### Directions:
Scan the data below for lines holding the word "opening", and copy each line found.

Start of Dataset extract

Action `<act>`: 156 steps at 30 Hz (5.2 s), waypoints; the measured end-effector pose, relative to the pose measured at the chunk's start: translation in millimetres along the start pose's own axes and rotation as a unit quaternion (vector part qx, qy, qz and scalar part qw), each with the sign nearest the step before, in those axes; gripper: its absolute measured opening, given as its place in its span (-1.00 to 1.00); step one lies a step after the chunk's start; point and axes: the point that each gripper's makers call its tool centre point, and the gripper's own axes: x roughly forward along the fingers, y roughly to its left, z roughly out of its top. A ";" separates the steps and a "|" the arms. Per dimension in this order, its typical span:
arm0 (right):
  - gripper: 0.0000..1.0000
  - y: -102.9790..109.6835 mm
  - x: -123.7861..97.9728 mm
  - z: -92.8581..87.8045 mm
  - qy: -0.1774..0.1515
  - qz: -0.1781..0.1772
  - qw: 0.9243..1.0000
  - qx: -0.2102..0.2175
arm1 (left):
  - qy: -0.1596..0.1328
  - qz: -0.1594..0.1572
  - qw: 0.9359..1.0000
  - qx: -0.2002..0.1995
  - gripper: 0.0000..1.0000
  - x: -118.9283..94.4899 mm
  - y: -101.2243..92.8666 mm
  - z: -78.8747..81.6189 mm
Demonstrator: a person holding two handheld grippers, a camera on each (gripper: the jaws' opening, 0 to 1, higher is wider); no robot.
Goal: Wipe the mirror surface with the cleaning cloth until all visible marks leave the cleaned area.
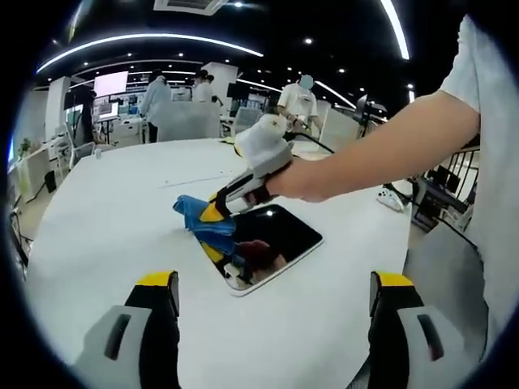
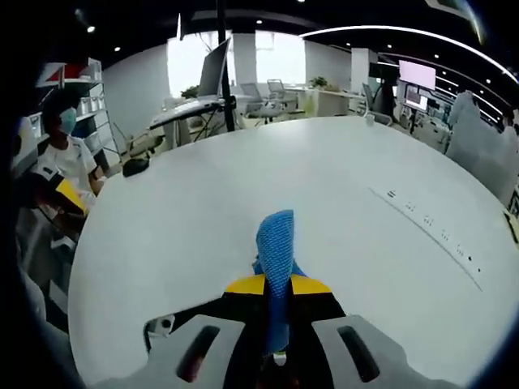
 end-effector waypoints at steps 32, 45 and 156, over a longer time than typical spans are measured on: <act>-0.96 0.3 11.9 -15.0 0.008 -0.012 1.000 0.004 | -0.004 0.008 1.000 0.006 0.90 -9.7 1.7 5.0; -0.95 0.8 8.9 -17.0 0.009 -0.013 1.000 0.002 | -0.007 0.007 1.000 0.009 0.89 -10.3 0.5 8.6; -0.95 -56.7 -105.5 -112.5 0.041 -0.082 0.995 0.040 | -0.012 -0.007 0.998 0.058 0.87 -2.2 -32.1 40.0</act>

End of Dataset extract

### Output for this task:
Action `<act>`: 156 steps at 30 Hz (5.2 s), waypoints; the measured end-effector pose, relative to the pose measured at the chunk's start: translation in millimetres along the start pose's own axes and rotation as a unit quaternion (vector part qx, qy, qz and scalar part qw), each with the sign nearest the step before, in those axes; gripper: its absolute measured opening, given as its place in its span (-1.00 to 1.00); step one lies a step after the chunk's start; point and axes: the point that each gripper's makers call its tool centre point, and the gripper's own axes: x roughly forward along the fingers, y roughly to its left, z roughly out of its top. A ";" separates the steps and a "|" the arms. Per dimension in this order, its typical span:
Demonstrator: a person holding two handheld grippers, a camera on each (gripper: the jaws' opening, 0 to 1, higher is wider); no robot.

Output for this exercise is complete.